═════ Information shown
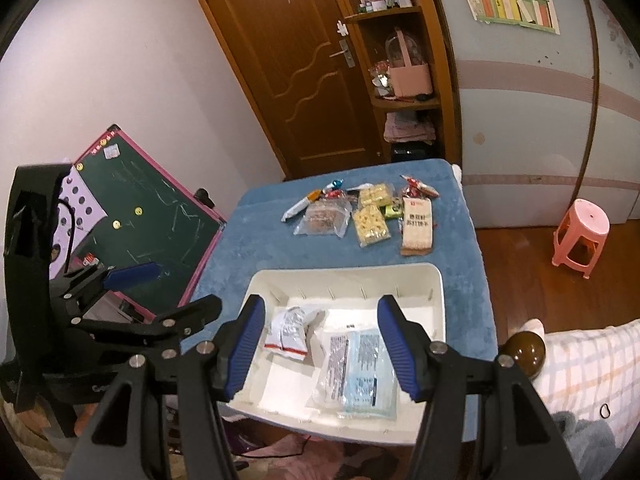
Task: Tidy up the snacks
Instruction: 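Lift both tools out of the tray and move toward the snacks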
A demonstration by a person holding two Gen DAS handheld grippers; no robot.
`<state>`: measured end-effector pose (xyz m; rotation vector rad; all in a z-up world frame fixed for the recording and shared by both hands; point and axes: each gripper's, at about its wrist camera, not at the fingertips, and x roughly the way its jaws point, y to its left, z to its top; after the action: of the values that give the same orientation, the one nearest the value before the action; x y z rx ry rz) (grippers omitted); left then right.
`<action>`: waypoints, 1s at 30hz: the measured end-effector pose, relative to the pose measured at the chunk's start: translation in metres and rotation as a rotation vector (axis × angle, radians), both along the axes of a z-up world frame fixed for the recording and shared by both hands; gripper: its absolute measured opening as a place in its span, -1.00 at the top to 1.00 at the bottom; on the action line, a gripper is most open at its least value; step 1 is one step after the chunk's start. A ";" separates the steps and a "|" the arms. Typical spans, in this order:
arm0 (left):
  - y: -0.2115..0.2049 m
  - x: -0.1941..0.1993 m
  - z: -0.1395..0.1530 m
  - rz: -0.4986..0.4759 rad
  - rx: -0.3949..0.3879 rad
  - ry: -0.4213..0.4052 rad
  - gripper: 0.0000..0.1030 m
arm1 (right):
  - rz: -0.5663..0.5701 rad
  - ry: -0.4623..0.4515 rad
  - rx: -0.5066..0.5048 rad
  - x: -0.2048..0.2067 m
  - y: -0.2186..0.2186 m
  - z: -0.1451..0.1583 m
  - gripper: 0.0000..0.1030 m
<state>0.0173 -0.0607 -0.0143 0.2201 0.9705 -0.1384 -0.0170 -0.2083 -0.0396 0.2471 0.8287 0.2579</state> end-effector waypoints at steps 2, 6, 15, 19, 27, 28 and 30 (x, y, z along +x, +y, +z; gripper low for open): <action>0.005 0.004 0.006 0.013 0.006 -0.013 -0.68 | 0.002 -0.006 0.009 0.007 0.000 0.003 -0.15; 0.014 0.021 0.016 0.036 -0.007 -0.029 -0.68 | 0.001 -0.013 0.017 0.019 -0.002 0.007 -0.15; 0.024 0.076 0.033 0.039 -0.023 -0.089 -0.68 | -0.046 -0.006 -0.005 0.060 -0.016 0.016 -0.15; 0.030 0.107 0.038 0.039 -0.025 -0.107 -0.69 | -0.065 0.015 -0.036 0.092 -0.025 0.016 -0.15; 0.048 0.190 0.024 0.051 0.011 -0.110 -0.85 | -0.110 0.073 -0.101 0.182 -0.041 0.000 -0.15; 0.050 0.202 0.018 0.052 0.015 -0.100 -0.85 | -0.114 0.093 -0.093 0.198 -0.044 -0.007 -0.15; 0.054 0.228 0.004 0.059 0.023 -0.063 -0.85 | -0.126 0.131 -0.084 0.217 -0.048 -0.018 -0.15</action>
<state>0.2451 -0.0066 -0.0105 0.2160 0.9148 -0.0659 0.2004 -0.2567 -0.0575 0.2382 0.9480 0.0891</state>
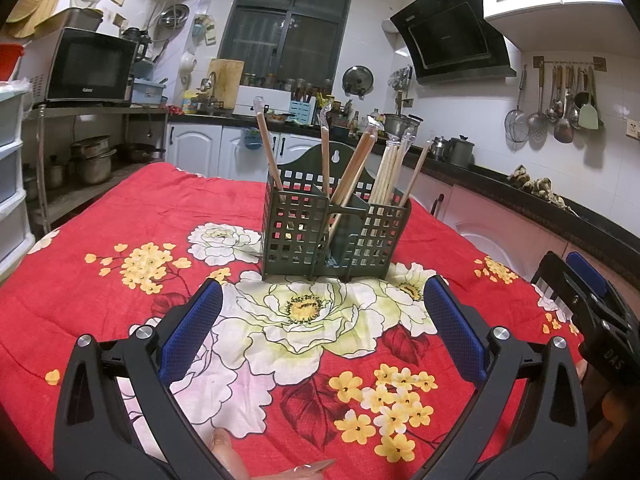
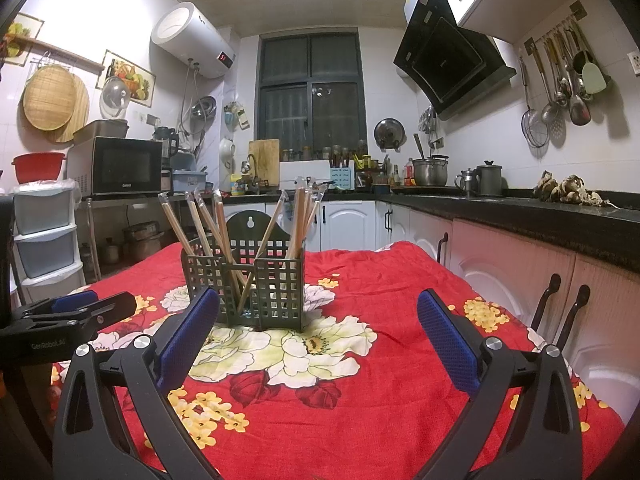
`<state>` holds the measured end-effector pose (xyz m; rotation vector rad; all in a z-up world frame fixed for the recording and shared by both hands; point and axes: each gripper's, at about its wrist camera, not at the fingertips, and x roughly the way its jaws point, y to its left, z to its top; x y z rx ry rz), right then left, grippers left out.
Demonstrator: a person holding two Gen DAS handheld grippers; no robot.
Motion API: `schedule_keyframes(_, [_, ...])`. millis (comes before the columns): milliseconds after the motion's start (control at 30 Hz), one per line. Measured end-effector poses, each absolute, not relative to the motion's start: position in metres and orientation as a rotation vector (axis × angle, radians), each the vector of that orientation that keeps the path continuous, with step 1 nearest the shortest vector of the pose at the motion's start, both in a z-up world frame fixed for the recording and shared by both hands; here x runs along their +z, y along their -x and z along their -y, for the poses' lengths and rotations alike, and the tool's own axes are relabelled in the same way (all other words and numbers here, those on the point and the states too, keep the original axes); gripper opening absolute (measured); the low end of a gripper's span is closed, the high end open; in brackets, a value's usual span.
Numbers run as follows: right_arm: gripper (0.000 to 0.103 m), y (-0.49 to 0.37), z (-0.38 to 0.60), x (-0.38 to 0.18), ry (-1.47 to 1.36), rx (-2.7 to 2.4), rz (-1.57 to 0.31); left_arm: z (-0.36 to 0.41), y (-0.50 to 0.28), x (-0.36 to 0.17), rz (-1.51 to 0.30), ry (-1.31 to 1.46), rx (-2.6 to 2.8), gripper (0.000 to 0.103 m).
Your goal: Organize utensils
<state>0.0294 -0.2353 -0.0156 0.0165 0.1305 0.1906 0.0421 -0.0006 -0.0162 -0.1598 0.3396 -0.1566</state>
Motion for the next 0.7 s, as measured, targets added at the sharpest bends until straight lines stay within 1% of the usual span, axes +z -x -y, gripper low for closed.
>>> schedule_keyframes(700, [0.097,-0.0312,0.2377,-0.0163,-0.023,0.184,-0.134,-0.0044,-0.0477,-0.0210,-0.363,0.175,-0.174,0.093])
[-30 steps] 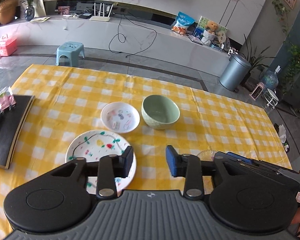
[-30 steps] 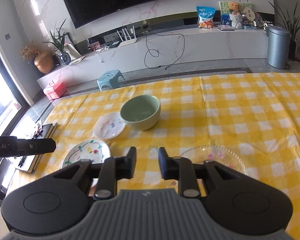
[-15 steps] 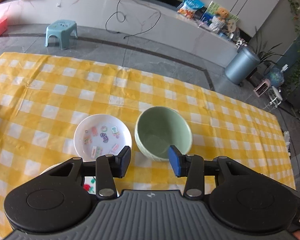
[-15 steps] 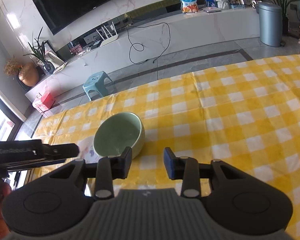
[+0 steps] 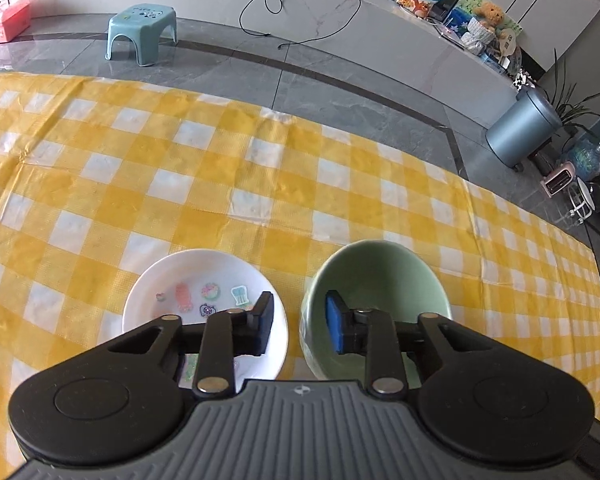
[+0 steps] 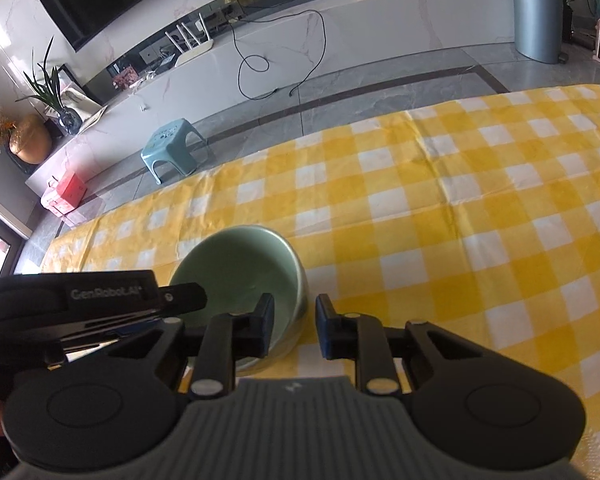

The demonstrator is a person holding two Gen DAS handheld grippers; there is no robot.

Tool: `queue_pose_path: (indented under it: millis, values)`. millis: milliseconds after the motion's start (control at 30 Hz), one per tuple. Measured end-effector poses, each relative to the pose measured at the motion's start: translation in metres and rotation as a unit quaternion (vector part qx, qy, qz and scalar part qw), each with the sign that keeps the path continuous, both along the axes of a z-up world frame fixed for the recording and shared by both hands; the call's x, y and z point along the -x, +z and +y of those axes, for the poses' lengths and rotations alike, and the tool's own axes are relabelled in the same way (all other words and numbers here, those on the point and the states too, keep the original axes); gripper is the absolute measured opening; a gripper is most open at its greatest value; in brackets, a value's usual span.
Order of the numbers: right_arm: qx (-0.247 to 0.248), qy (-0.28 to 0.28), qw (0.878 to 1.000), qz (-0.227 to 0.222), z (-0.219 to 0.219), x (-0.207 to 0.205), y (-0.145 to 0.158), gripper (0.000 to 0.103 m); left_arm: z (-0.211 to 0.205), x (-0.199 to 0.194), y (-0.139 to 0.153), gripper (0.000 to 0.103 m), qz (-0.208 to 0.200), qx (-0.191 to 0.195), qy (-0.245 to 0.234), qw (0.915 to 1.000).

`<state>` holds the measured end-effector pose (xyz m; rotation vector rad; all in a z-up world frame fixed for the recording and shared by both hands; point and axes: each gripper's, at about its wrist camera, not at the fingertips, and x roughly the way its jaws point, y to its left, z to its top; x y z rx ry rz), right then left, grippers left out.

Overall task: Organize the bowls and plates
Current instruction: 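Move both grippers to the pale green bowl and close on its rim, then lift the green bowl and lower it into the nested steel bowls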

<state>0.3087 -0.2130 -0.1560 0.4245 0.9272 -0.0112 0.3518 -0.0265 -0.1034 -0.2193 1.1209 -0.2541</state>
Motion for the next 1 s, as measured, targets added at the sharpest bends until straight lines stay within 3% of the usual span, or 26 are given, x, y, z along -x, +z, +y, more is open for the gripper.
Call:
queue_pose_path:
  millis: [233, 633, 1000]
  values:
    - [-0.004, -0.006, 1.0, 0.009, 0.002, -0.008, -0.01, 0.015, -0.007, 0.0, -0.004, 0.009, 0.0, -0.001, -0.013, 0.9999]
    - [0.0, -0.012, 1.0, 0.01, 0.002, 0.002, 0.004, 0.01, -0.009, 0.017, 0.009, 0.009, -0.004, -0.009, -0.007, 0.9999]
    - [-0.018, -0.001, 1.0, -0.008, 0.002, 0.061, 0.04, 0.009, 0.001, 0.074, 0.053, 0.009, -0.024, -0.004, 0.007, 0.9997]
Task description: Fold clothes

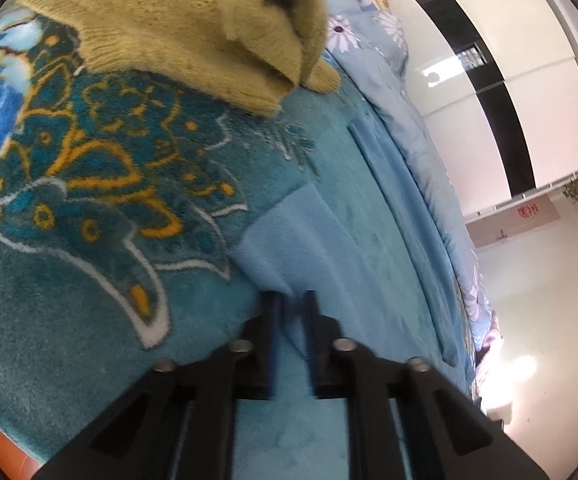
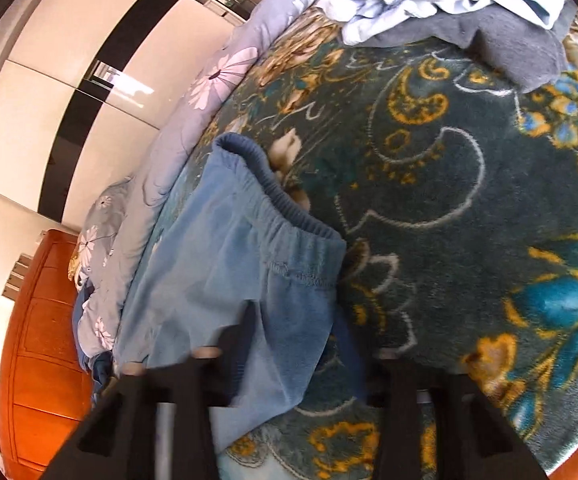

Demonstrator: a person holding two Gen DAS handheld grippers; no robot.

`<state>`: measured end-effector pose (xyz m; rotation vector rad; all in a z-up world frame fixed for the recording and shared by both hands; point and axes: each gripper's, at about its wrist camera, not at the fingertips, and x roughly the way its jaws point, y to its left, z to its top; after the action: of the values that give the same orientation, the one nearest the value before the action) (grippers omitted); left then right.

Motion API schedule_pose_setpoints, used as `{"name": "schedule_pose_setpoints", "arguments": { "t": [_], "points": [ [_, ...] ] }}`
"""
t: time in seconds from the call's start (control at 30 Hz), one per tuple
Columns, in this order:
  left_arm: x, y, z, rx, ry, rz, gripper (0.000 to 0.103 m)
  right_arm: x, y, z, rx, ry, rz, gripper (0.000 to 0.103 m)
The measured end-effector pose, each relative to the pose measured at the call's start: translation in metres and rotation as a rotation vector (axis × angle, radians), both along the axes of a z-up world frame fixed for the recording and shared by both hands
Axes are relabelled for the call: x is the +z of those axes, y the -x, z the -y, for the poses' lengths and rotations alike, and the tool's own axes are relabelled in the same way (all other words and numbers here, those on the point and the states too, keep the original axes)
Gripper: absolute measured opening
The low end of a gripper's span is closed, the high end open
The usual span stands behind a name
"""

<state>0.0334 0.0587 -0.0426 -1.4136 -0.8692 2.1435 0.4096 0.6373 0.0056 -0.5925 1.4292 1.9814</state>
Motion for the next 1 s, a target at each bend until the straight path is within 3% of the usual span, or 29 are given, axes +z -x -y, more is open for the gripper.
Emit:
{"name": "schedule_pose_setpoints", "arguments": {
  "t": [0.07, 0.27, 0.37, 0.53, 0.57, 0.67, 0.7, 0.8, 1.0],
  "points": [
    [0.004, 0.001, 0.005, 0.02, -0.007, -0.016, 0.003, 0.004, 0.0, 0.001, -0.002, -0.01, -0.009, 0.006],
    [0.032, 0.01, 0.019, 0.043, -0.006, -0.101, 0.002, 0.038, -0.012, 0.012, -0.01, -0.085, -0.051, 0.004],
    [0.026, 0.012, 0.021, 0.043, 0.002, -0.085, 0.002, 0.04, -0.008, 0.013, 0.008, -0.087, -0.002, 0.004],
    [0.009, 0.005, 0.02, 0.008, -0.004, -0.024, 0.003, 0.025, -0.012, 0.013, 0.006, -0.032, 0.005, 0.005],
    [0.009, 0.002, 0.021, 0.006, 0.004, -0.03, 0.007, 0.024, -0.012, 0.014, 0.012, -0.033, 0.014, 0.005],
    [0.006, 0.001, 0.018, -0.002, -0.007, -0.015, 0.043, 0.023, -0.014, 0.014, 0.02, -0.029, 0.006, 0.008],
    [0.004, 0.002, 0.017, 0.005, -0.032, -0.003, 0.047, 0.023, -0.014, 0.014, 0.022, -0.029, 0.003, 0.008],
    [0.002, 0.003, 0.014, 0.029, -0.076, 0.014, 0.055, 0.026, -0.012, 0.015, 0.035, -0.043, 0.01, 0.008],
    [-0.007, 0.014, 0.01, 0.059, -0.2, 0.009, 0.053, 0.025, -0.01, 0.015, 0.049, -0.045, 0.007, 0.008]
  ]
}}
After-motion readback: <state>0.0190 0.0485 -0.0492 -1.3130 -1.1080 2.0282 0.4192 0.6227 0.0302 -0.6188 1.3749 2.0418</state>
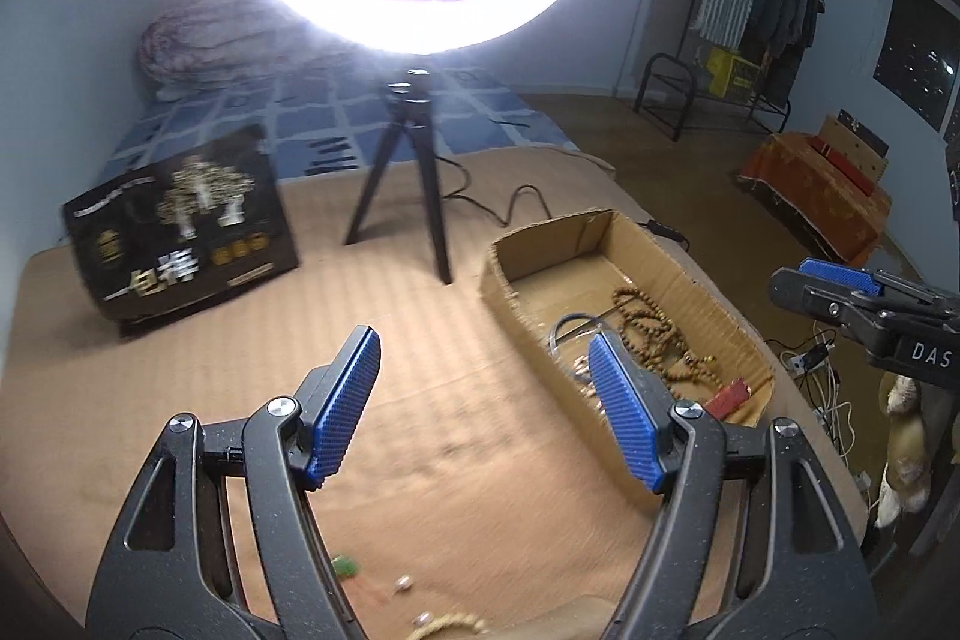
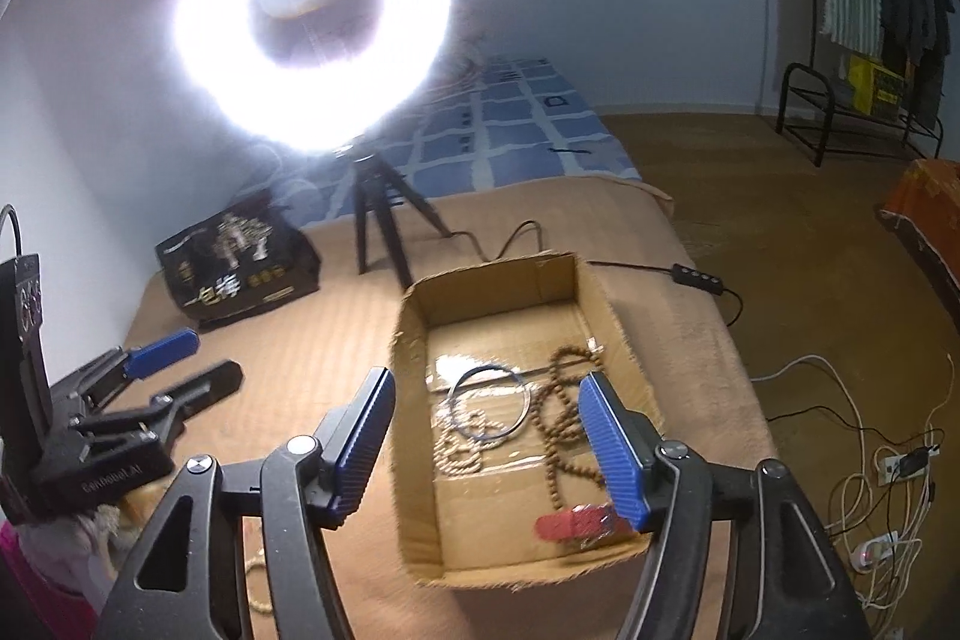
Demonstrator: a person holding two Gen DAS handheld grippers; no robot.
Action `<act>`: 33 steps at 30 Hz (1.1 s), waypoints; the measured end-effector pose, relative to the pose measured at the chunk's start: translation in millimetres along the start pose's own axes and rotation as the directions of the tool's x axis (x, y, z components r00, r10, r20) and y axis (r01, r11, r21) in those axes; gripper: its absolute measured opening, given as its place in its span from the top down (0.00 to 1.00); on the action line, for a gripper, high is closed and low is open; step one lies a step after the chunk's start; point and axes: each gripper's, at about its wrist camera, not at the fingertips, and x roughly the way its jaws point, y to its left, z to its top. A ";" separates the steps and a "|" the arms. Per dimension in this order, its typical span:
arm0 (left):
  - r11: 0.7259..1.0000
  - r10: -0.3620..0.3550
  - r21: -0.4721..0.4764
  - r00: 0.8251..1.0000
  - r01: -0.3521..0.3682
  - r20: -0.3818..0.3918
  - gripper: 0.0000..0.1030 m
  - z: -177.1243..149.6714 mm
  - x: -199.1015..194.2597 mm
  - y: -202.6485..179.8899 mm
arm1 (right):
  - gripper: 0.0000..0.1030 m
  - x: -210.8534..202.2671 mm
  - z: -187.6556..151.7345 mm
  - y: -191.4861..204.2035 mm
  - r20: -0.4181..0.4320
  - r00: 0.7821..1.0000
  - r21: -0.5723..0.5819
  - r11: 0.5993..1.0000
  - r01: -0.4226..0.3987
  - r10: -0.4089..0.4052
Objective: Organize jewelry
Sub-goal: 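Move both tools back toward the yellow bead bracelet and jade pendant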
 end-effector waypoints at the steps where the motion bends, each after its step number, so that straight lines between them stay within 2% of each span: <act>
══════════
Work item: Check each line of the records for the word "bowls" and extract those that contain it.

Solution for this problem:
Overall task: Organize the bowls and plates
Current instruction: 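Move both grippers to the pale green bowl and close on its rim, then lift the green bowl and lower it into the nested steel bowls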

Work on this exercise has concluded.